_Assignment_
Say how many lines of the records include the string "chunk". Nothing else belongs in the answer.

Stored items
========================================================================

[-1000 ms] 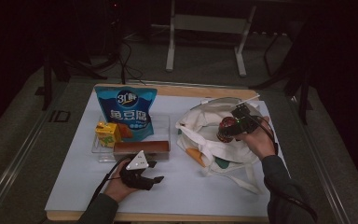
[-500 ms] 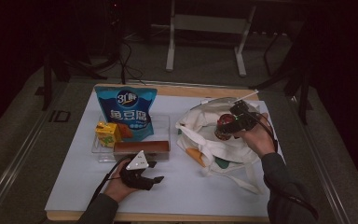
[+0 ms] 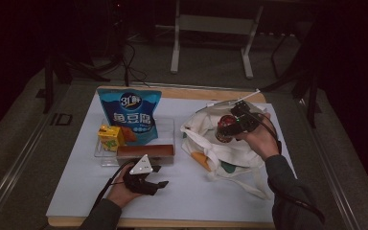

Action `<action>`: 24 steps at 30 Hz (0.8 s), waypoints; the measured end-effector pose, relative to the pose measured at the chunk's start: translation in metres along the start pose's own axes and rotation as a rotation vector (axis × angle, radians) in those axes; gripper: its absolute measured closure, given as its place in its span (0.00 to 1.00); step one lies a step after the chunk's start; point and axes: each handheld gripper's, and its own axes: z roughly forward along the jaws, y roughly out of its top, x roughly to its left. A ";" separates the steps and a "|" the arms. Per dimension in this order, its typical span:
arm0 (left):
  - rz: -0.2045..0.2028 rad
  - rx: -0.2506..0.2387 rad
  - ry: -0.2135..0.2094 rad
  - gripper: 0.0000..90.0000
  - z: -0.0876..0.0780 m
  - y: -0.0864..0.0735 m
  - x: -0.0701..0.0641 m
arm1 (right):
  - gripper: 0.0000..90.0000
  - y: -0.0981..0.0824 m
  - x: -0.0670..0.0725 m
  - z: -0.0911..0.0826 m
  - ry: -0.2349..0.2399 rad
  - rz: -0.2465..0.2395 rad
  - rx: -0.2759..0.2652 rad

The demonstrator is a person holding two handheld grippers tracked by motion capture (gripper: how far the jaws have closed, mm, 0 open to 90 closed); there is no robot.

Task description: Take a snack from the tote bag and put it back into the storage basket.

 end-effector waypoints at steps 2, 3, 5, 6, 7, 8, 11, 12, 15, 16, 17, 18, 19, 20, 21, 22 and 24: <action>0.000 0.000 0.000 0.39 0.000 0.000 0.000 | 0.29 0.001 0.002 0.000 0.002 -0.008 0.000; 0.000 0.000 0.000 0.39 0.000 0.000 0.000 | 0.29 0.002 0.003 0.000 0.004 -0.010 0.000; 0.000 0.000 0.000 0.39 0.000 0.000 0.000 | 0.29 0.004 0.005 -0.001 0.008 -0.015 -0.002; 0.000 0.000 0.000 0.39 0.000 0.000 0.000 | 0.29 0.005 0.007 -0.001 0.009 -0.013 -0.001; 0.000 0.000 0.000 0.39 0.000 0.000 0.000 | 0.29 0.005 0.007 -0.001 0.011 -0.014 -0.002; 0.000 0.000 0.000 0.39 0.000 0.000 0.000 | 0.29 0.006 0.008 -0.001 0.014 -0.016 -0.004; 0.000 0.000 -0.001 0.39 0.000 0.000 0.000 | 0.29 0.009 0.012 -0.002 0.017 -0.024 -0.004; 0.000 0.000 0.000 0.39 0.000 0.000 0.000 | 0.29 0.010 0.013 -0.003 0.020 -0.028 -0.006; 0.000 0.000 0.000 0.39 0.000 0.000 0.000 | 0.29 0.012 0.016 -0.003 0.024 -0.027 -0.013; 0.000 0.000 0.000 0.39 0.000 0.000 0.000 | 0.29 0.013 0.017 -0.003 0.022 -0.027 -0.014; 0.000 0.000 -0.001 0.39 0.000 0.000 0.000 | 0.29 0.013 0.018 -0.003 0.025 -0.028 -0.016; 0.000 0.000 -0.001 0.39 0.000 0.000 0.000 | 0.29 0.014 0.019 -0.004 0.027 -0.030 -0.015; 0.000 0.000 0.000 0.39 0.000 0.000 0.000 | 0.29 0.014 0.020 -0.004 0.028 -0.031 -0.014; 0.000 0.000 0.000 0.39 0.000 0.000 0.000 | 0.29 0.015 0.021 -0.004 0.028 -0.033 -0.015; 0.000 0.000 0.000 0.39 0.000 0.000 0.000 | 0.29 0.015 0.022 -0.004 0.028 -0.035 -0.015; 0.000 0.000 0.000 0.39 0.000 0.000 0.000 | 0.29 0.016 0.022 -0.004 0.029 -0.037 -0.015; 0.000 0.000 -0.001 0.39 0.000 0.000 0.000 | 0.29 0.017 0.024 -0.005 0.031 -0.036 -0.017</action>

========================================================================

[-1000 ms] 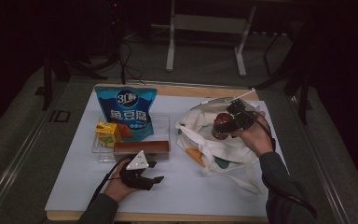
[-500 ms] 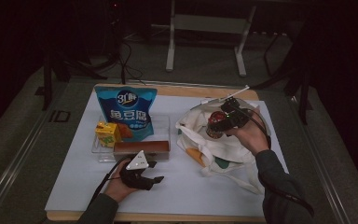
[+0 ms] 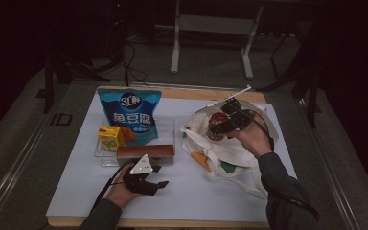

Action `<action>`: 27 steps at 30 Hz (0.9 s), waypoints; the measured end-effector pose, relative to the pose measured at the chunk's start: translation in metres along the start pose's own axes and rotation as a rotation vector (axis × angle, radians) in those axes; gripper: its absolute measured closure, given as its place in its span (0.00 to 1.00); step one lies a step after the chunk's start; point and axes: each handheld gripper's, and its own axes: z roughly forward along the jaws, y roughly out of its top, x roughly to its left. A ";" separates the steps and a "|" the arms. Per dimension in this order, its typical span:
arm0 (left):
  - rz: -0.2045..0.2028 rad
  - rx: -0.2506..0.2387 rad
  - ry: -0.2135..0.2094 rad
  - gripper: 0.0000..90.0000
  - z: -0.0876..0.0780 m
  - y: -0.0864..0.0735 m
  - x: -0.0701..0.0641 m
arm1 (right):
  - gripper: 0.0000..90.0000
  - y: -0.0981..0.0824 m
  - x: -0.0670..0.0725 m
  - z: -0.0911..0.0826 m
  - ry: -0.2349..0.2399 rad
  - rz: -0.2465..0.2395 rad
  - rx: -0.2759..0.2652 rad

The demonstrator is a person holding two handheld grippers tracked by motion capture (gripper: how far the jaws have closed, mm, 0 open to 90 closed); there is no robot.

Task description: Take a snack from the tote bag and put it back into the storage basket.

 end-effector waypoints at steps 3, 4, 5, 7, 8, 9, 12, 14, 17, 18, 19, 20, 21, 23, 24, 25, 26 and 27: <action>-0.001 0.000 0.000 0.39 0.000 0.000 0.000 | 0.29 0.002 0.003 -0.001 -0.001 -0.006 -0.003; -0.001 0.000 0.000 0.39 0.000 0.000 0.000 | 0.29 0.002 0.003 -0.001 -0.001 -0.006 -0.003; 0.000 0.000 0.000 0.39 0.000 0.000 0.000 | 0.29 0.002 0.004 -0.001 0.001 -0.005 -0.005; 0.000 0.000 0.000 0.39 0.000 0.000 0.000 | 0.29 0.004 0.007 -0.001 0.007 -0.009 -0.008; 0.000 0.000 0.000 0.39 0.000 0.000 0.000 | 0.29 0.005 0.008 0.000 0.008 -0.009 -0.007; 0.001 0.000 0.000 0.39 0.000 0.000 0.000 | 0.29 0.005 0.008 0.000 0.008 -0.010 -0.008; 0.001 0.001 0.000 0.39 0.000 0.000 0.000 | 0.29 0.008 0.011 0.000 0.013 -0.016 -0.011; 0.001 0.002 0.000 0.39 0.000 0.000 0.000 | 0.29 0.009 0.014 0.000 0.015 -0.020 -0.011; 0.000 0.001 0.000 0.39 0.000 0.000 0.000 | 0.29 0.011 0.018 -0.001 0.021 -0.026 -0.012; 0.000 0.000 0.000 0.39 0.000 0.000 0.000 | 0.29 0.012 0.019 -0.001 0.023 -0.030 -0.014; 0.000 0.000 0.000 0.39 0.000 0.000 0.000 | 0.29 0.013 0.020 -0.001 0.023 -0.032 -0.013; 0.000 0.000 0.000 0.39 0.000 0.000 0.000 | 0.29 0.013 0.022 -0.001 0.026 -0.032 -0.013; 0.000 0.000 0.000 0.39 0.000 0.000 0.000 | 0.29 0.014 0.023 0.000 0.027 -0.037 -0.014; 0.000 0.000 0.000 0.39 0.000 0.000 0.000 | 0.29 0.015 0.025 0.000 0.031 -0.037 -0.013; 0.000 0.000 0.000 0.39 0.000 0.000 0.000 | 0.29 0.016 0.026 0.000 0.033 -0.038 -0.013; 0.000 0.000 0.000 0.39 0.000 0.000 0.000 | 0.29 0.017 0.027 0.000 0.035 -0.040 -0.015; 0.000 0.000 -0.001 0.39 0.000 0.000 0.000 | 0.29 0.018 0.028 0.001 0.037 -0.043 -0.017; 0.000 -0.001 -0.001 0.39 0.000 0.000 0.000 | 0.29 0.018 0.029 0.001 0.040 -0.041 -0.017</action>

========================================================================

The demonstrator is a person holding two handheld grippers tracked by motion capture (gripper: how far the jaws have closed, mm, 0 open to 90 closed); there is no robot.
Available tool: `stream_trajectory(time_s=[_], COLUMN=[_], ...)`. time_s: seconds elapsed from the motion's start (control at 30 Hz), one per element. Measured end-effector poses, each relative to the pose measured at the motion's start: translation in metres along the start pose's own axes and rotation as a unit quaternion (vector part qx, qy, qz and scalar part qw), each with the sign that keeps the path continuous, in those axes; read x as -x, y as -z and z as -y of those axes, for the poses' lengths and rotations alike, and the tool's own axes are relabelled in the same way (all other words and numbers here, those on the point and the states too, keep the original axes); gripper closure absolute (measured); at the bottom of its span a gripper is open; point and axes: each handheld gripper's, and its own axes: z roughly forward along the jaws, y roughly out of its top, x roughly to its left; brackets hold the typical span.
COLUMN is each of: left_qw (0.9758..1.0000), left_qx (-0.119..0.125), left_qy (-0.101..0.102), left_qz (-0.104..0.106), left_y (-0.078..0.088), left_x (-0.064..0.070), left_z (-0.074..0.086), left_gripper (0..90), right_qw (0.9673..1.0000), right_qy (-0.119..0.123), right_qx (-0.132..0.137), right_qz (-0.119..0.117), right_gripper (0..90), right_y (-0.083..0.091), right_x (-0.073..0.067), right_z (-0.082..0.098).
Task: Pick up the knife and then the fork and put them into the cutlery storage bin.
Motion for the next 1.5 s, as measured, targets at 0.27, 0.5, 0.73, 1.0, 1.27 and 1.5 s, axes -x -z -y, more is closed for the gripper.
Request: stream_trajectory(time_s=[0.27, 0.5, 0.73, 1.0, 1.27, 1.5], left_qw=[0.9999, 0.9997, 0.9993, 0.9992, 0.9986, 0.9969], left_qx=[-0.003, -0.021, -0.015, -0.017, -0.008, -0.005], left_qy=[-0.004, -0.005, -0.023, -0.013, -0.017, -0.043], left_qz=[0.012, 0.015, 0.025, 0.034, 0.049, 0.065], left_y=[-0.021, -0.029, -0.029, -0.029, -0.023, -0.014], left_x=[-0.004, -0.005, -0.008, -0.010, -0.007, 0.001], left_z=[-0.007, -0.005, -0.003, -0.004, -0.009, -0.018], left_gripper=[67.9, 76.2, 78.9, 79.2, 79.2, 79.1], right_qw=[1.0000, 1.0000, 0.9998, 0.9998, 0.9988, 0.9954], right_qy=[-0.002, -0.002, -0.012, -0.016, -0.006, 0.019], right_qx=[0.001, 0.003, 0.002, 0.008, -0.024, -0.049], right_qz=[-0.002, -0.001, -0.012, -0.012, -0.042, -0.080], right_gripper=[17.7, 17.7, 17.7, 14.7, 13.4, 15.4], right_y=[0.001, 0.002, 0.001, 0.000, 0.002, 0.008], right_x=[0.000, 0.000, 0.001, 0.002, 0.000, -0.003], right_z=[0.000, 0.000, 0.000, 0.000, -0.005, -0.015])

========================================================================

_Solved problem_
2